# Notifications

Notifications in Sealed are optional and disabled by default. They are designed as a convenience layer for users who want to know when a new message may be waiting for them, without needing to manually open the app to check. When notifications are enabled, Sealed uses a separate notification flow built around a recipient tag, an open-source indexer, OHTTP-protected communication, and the standard push systems provided by Apple and Google.

### Scan Key

When a user enables notifications, the Sealed app uses a key based on master-seed of wallet that is used only for finding messages that are coming for you and establishing the recipient-tag. This key is cannot decrypt any message it is only for notification matching. It is not directly tied to the wallet shown inside the app, and it is not meant to reveal the user’s Sealed identity. The scan key allows the notification system to recognize that a new message may be relevant for a specific device, without requiring the indexer to know the user’s wallet address in the app interface.

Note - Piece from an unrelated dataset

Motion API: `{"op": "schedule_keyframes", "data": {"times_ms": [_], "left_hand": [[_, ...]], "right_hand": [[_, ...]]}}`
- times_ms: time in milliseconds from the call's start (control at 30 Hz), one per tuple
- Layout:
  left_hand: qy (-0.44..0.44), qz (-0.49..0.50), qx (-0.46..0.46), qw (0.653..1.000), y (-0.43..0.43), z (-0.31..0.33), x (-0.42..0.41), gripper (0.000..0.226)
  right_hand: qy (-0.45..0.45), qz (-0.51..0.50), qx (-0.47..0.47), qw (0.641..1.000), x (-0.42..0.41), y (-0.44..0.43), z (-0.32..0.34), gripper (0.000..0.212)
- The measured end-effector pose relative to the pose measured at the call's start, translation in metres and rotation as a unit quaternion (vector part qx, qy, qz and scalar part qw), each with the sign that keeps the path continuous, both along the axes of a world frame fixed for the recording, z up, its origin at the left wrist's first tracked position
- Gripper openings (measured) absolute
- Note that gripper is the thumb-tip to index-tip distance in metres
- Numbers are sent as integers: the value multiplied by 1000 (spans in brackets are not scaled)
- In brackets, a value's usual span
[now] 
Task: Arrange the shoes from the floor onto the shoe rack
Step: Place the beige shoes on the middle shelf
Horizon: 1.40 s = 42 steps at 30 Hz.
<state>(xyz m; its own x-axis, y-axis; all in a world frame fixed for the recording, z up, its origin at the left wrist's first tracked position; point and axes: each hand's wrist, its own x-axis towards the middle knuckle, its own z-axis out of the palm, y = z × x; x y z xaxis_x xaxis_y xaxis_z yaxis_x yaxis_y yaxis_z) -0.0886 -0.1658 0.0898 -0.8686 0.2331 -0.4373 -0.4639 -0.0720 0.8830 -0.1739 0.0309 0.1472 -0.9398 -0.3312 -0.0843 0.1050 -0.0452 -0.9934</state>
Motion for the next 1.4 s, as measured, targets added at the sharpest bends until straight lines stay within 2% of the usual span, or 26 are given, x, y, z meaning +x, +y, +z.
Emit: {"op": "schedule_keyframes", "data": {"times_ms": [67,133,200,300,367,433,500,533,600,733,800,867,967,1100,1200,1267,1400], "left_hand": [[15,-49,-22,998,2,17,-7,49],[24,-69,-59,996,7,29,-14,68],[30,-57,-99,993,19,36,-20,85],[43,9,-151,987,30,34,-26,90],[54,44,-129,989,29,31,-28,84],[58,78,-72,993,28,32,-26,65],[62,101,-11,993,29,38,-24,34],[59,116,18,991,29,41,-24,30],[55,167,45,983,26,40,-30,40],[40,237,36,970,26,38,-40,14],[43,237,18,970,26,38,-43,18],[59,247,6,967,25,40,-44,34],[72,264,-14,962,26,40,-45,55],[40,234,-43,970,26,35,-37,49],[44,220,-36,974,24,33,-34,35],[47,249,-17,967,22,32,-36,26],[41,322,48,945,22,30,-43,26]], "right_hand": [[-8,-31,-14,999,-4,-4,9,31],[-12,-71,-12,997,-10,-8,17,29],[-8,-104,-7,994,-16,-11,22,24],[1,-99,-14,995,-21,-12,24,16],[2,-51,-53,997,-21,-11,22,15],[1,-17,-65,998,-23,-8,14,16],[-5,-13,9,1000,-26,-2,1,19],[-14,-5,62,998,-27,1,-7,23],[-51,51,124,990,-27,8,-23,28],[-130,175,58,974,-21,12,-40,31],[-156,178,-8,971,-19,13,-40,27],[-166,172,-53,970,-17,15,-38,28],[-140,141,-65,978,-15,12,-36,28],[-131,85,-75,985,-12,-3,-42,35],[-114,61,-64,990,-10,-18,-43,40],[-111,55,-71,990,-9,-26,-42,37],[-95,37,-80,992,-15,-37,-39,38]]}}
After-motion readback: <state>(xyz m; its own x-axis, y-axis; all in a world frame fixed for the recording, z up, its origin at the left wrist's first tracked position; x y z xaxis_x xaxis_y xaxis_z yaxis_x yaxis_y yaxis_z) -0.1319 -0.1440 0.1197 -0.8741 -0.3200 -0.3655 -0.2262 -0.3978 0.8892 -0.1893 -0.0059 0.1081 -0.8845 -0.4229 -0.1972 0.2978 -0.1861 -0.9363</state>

### OHTTP-protected registration

After the recipient tag is generated, the app sends it to Sealed’s notification indexer through OHTTP encryption. OHTTP protects the network request, so the indexer receives the tag registration without directly learning the user’s IP address from the request. This is important because notification setup should not create a simple link between the device’s network identity and the user’s Sealed identity.

### Open-source notification indexer

The notification indexer watches the blockchain for message events that match registered recipient tags. When it sees a matching event, it prepares a notification signal for the device. The indexer is operated by Sealed and is open source. It is the only additional infrastructure element in this flow that is not the app itself and not the blockchain. Because it is open source, its behavior can be inspected, reviewed, and audited.

### Push delivery

When the indexer detects a matching event, it sends a push notification through Apple or Google notification systems, depending on the user’s device. The push notification is only an alert that something may have arrived. This allows Sealed to behave like a familiar mobile app while keeping the actual message handling inside the Sealed application.

### Opening the app

After receiving a notification, the user opens Sealed. The app then connects to the official Algorand RPC through OHTTP encryption, checks the blockchain, finds the relevant encrypted message, and decrypts it locally on the device. This means the notification flow only helps the user know when to open the app. The actual message is retrieved and decrypted by Sealed after the app is opened.

### Metadata trade-off

Notifications create a small privacy trade-off. The indexer can see that a registered recipient tag matched a blockchain event at a certain time, and Apple or Google can see that a push alert was delivered to the device. The recipient tag is not directly linked to the wallet in the app, and OHTTP helps protect the network request, but notifications still introduce timing-related metadata. This is why they are optional and disabled by default. Users who prefer convenience can enable them, while users who want to minimize metadata can leave them turned off.